We’ll tell you what’s actually happening beneath the surface. Most companies won’t.
We built Granuly because it’s difficult to find a lawn care program that was transparent about what it was applying, or honest about why standard programs keep delivering the same mediocre results year after year.
No nitrates. No synthetic pesticides. No inputs we wouldn’t be comfortable explaining to you in plain language.
Let’s take a look at your lawn
We’ll walk the property, tell you exactly what we see, and explain what we’d do differently, and why. No sales pressure, no commitment required.
We’ll explain why your current lawn program probably isn’t working.
South Florida’s sandy soils drain fast, nutrients leach quickly, and heat runs year-round. Most standard programs aren’t designed for those conditions. They’re designed to be easy to apply at scale. The result is a lawn that looks okay after each visit and slowly deteriorates in between. Granuly looks at the soil first, so we’re actually fixing the problem instead of scheduling around it.

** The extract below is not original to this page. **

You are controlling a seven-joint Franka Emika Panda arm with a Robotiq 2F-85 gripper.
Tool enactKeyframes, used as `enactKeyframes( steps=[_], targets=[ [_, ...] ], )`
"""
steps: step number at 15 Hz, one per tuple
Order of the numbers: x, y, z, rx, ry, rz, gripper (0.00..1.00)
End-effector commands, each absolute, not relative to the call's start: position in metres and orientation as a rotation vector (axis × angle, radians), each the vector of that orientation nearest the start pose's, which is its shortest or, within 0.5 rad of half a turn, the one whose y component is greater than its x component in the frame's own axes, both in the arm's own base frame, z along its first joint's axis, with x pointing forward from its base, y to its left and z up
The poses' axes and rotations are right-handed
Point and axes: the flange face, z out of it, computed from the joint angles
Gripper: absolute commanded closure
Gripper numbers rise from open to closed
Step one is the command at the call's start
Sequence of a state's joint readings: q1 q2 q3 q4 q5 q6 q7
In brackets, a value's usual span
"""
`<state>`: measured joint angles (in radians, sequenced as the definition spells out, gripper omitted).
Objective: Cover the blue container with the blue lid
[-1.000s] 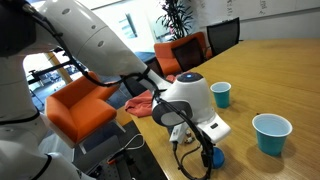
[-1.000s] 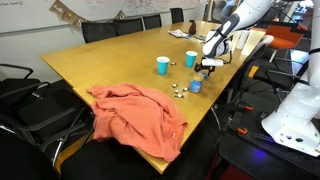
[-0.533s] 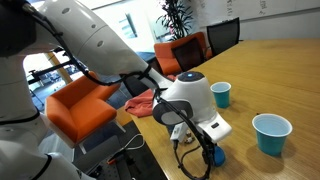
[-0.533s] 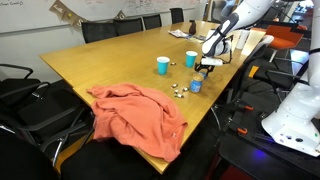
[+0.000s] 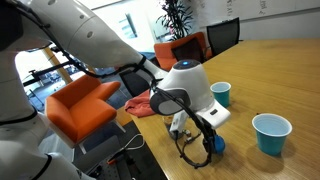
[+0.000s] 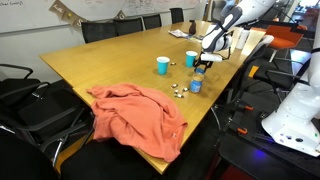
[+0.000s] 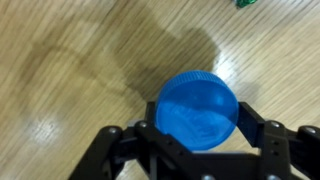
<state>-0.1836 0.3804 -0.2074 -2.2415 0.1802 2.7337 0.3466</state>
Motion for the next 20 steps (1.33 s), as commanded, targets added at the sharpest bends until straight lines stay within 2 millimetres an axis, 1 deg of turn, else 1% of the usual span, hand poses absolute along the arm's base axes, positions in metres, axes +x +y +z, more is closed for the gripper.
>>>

What we’d ask before hiring a lawn company.
These are the questions we wish more homeowners asked, and the reasons we built Granuly the way we did.
What’s so unique about South Florida lawns?
Our programs are built specifically for sandy soils, year-round heat, seasonal rain, and the nutrient leaching that conventional programs routinely ignore. We live here. It’s all we do.
Are you fixing the soil or just the grass?
Surface programs produce surface results. We work on the soil first, improving structure, biology, and nutrient retention so the turf above it actually gets healthier over time, not just greener temporarily.
Do you ever use pesticides, herbicides or toxic chemicals?
No synthetic pesticides. No nitrates. No micronutrients sourced from industrial byproducts. We use only inputs we can fully explain, and we will if you ask.
Is this actually calibrated to my lawn?
We build every program around the specific turf type, cultivar, site conditions, and goals of your property. Not a default rotation. Not whatever fits the truck schedule that week.
Who answers when I have a question?
You talk to the person running your program. Not a call center reading from a script. Questions get real answers from someone who has actually been on your lawn.
Will you check the soil before you apply anything?
Always. We walk the property and pull samples before we recommend anything, evaluating the turf, soil conditions, and what’s actually wrong. No program starts before that conversation happens.
St. Augustine, Bermuda, and Zoysia all need different things. Their cultivars do, too.
South Florida’s most common turf varieties perform very differently under the same conditions: the same heat, the same sandy soil, the same seasonal rain. A program that treats them identically isn’t really a program, it’s a schedule. We build nutrition plans around what your specific turf actually needs: the right inputs, the right timing, adjusted for your species, your cultivar, and your site.
The difference shows up in density and color consistency, in how the lawn holds up through stress, and over time, in how much less intervention it needs. A genuinely healthy lawn is less work, not more.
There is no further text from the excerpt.